O quanto a personalidade muda ao longo da vida? A ciência responde

Um novo estudo focou na análise de como cinco traços principais de personalidade se modificam.

Uma equipe de cientistas da Universidade de Zurique (Suíça) concluiu que a personalidade muda ao longo da vida muito mais do que as pessoas imaginam. Traços como conscienciosidade e extroversão podem variar tanto quanto a renda ou a saúde.

A pesquisa, publicada no início de agosto no periódico Communications Psychology, coletou dados de 887 adultos nos Estados Unidos. Eles foram solicitados a avaliar o quanto acreditavam que 25 características diferentes — incluindo cinco traços de personalidade principais, abertura, conscienciosidade, extroversão, amabilidade e neuroticismo, e outras variáveis ​​como renda, saúde e autoestima — mudavam ao longo de suas vidas.

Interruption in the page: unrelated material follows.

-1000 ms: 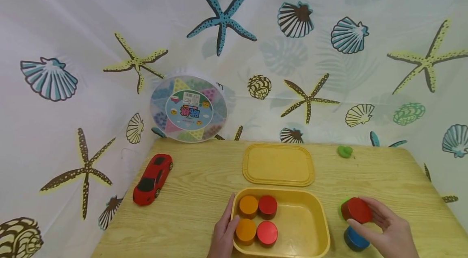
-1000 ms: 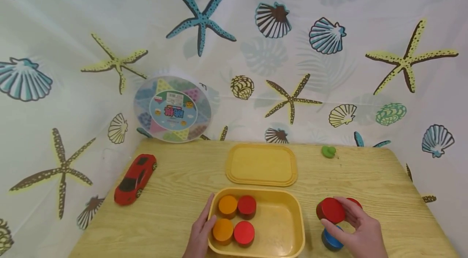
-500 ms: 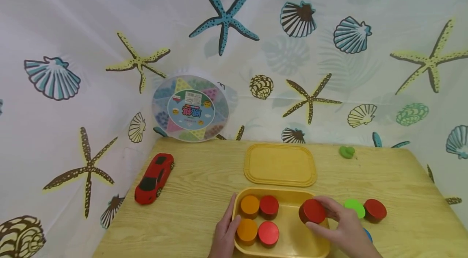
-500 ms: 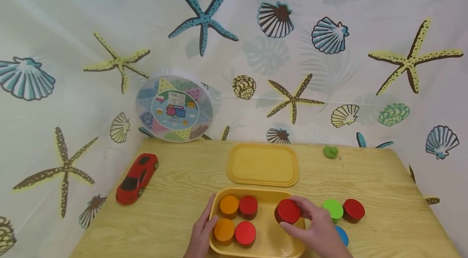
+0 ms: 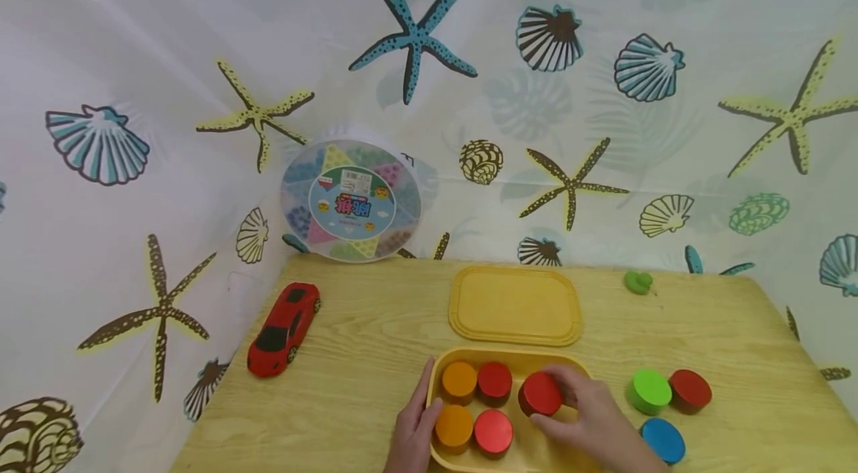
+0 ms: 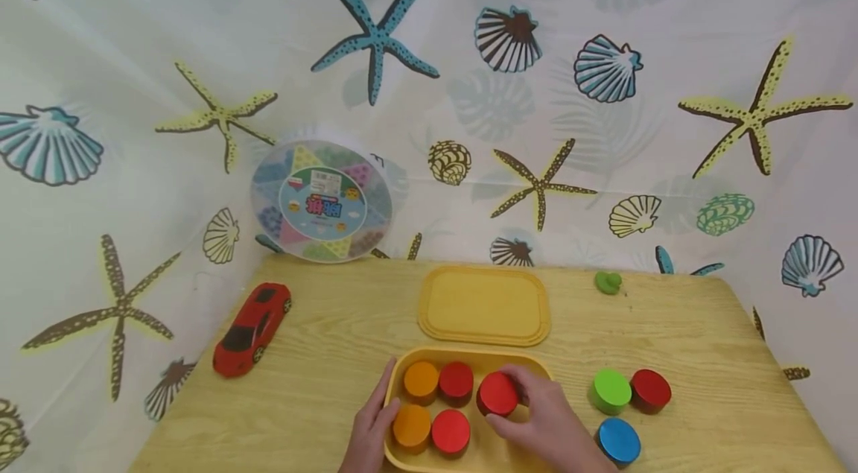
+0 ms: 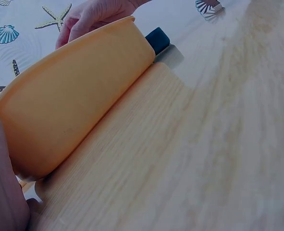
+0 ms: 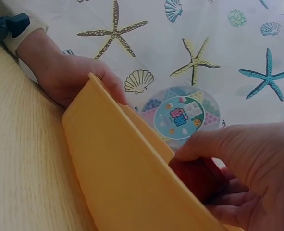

Na segunda parte, os pesquisadores utilizaram oito grandes estudos longitudinais que acompanharam 166.971 pessoas durante décadas nos EUA, Alemanha, Austrália e Países Baixos. Usando esses dados do mundo real, eles mediram a mudança de personalidade de duas maneiras: mudança líquida, que mediu a diferença entre o início e o fim da vida, e mudança cumulativa, que registrou todos os altos e baixos que ocorreram ao longo de suas vidas.

Resultados inesperados

Ao comparar as respostas dos entrevistados com dados do mundo real, os cientistas descobriram que a personalidade muda tanto quanto, ou até mais do que, aspectos como satisfação com a vida, nível de renda ou estado de saúde.

Os autores observaram que a conscienciosidade — entendida como a tendência a ser cuidadoso, diligente e organizado — não permanece a mesma na adolescência e na velhice, revelando-se um dos aspectos mais mutáveis ​​da vida de uma pessoa. Enquanto isso, extroversão e abertura à experiência foram as características que mais declinaram ao longo dos anos.

Nesse sentido, os cientistas enfatizaram a discrepância entre a percepção humana e a realidade: os participantes subestimaram as mudanças em sua personalidade em 90% ao calcular as variações anuais e em 100% ao avaliar as transformações ao longo de toda a vida. Em contrapartida, ao prever mudanças em sua saúde, erraram apenas entre 29% e 43% das vezes.

As descobertas desafiam a ideia de que "eu sou assim mesmo", demonstrando que as pessoas podem mudar com o tempo, embora geralmente de forma gradual. Contudo, os autores alertaram que o estudo se concentrou em médias gerais e, portanto, recomendaram combinar esse tipo de análise com abordagens individualizadas para melhor compreender como cada pessoa realmente evolui.